Advanced concepts II : Raphael St-Gelais & Mathieu Francoeur
Authors : Zhuomin Zhang, Dudong Feng
Affiliations : The George W. Woodruff School of Mechanical Engineering Georgia Institute of Technology, Atlanta, GA 30332, USA
Resume : Nanoscale thermal radiation can significantly enhance the radiative heat flux and may have important applications for high-performance thermophotovoltaic devices as well as electroluminescent refrigeration. There are different types of radiative thermoelectric energy converters (RTECs) depending whether the device (usually made of a p-n junction) is located on the high-temperature or low-temperature side, and whether the purpose is for power generation or refrigeration. The thermodynamics and entropy analysis have received less attention despite the fundamental importance. A modified Planck distribution considering chemical potential is often used to calculate the radiative energy transfer as well as the current-voltage relations. The spectral entropy can be obtained via statistical thermodynamics and used to understand the effect of chemical potential on the modified Planck distribution. Our recent study has shown that the reverse saturation current and hence the dark current can be affected by near-field thermal radiation. Furthermore, it is important to understand the chemical potential distributions in analyzing RTECs. The charge transport and photogeneration processes are relevant to each other. This presentation will give an overview of our recent theoretical study on analyzing the dark current and chemical potential distribution in near-field thermophotovoltaic devices.

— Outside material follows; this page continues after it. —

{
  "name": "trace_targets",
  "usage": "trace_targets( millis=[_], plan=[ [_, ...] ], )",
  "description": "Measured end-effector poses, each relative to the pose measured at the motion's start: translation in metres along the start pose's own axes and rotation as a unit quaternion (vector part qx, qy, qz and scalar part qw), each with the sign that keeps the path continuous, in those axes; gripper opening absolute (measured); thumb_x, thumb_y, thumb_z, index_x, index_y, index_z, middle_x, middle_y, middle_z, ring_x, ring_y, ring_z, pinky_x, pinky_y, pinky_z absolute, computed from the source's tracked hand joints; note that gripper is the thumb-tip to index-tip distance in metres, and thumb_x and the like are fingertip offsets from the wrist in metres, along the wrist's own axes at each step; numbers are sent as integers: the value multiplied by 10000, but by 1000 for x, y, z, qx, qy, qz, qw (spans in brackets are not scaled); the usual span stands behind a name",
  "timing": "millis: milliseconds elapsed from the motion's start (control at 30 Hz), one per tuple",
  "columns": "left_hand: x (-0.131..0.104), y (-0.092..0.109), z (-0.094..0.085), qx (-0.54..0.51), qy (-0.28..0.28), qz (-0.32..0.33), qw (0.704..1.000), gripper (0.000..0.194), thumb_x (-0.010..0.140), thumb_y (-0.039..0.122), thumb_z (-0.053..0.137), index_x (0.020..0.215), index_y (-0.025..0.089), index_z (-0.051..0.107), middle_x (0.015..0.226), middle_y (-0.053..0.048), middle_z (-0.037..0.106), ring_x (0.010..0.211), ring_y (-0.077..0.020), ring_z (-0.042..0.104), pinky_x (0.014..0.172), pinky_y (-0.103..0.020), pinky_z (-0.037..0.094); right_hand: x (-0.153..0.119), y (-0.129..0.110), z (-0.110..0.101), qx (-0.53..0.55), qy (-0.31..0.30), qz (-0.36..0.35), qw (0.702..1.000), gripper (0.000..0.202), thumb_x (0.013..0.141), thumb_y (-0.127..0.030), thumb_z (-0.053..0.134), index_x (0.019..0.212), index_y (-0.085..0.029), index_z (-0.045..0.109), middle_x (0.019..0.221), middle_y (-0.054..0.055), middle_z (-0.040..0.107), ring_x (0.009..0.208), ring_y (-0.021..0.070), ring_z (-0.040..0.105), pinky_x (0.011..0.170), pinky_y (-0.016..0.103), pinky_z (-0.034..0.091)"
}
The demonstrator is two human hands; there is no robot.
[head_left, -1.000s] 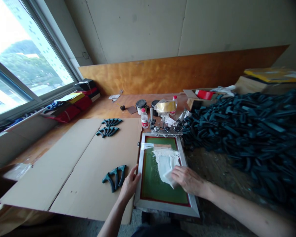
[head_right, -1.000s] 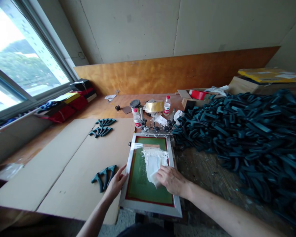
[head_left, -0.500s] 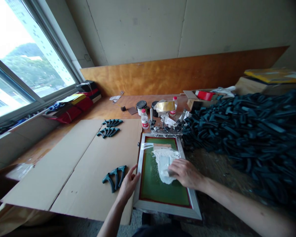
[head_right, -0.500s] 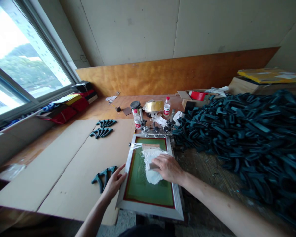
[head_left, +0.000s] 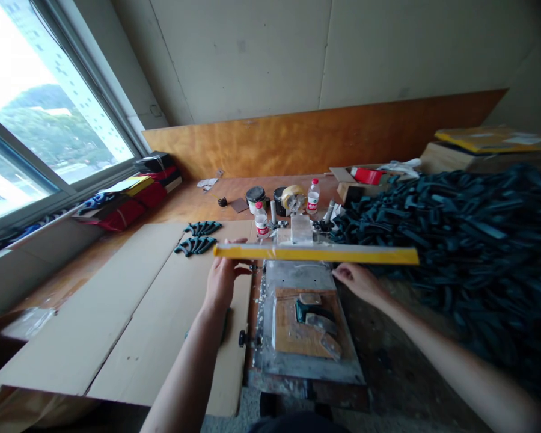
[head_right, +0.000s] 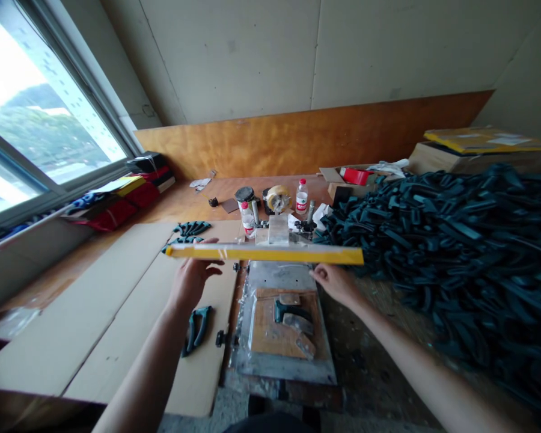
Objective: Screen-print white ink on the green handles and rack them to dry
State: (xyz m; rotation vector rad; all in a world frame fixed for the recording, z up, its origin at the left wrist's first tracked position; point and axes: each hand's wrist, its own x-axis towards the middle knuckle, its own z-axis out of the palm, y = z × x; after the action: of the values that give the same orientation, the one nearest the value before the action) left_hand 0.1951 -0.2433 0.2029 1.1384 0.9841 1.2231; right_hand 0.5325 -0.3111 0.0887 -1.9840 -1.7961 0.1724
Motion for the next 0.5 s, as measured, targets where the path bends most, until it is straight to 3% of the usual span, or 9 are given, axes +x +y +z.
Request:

Authors : William A. Callahan, Dudong Feng, Zhuomin M. Zhang, Eric S. Toberer, Andrew J. Ferguson, Eric J. Tervo
Affiliations : National Renewable Energy Laboratory; Colorado School of Mines; Georgia Institute of Technology
Resume : To continue improving the performance of near- and far-field thermophotovoltaic (TPV) systems, researchers must carefully design the TPV cell structure to minimize losses and maximize efficiency and power density. This highlights a need for accurate modeling methods to predict the cell performance and its spatial charge and radiation characteristics. Existing methods, however, typically either oversimplify the cell as having uniform transport properties in a detailed balance approach (e.g. uniform photogeneration, minority carrier concentration, recombination losses, etc.), or they do not fully consider cross-influences between charge and radiation transport processes by neglecting the effects of charge dynamics on radiation exchange. We present a new modeling method that fully captures the spatial interactions between charge and radiation transport through an iterative approach. The charge carrier dynamics are calculated using an open-source solver of the well-known Poisson-drift-diffusion equations called Sesame, and the radiative transport characteristics are calculated using a scattering matrix formalism for fluctuational electrodynamics. Importantly, these two sets of equations are linked by the local quasi-Fermi levels from charge dynamics (which provides the photon chemical potential for radiation exchange) and the local photon absorption from radiation exchange (which provides the photogeneration rate for charge dynamics). The models are solved iteratively to yield self-consistent performance and spatial transport characteristics for the TPV cell. We compare our model to a previous approach which calculates spatial transport properties but neglects the influence of charge dynamics on radiation exchange for thin and thick GaSb TPV cells operating in the near-field and the far-field from a thermal emitter. We find that an iterative coupled model is necessary to accurately predict device performance characteristics, especially for near-field TPV operation. In particular, our model is able to capture effects such as near-field enhancement of external luminescence from the cell and photon recycling within the cell that can drastically alter minority carrier concentrations, losses, and device performance. Results from this work should help researchers to better design TPV systems for efficient and practical operation.